**INFORMATION PROVIDED**:
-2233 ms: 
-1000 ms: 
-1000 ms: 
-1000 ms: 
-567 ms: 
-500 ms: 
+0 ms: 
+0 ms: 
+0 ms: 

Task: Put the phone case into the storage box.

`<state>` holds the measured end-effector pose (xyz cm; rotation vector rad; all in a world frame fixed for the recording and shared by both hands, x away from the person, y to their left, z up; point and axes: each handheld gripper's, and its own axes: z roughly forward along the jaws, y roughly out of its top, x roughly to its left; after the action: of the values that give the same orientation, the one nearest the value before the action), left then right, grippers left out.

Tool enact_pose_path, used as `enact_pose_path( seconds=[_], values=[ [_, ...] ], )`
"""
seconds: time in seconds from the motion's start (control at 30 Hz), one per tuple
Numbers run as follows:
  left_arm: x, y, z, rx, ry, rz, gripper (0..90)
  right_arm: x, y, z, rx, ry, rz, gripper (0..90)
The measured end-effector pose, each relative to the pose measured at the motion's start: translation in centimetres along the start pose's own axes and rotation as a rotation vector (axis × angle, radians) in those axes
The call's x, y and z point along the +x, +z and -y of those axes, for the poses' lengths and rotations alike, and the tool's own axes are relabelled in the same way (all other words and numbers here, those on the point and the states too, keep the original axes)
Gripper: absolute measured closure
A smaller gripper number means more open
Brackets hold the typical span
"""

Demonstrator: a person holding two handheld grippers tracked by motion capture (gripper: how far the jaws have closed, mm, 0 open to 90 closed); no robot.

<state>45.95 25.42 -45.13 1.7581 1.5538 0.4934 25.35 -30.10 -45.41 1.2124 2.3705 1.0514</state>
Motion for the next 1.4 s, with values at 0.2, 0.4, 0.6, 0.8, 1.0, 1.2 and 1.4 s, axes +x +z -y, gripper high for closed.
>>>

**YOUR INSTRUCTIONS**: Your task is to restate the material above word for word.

**ANSWER TO THE PROBLEM**:
-2233 ms: 
-1000 ms: 
-1000 ms: 
-1000 ms: 
-567 ms: 
-500 ms: 
+0 ms: 
+0 ms: 
+0 ms: 

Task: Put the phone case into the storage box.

`<state>` holds the measured end-effector pose (xyz cm; rotation vector rad; all in a world frame fixed for the recording and shared by both hands, x away from the person, y to their left, z up; point and axes: each handheld gripper's, and its own axes: z roughly forward along the jaws, y roughly out of its top, x roughly to its left; after the action: of the values that give the same orientation, the one nearest the value before the action), left then right, grippers left out.

Tool enact_pose_path, used as `enact_pose_path( seconds=[_], values=[ [_, ...] ], )`
"""
seconds: time in seconds from the motion's start (control at 30 Hz), one per tuple
Numbers run as follows:
  left_arm: x, y, z, rx, ry, rz, gripper (0..90)
  right_arm: x, y, z, rx, ry, rz, gripper (0..90)
The measured end-effector pose, each relative to the pose measured at the motion's start: translation in centimetres along the start pose's own axes and rotation as a rotation vector (axis × angle, radians) in those axes
The call's x, y and z point along the +x, +z and -y of those axes, for the poses' lengths and rotations alike, and the tool's own axes are relabelled in the same way (all other words and numbers here, those on the point and the states too, keep the original axes)
Gripper: absolute measured closure
A smaller gripper number means more open
Brackets hold the typical span
"""

Demonstrator: a person holding two handheld grippers tracked by motion capture (gripper: how far the jaws have closed, mm, 0 open to 90 closed); no robot.

<state>45.95 25.42 -45.13 1.7581 1.5538 0.4934 25.35 -30.10 -45.41 1.2124 2.3705 1.0514</state>
Motion for the next 1.4 s, with values at 0.2, 0.4, 0.6, 0.8, 1.0, 1.2 and 1.4 s, axes +x +z -y, gripper high for closed.
>>>

This output is complete, so the exercise is closed.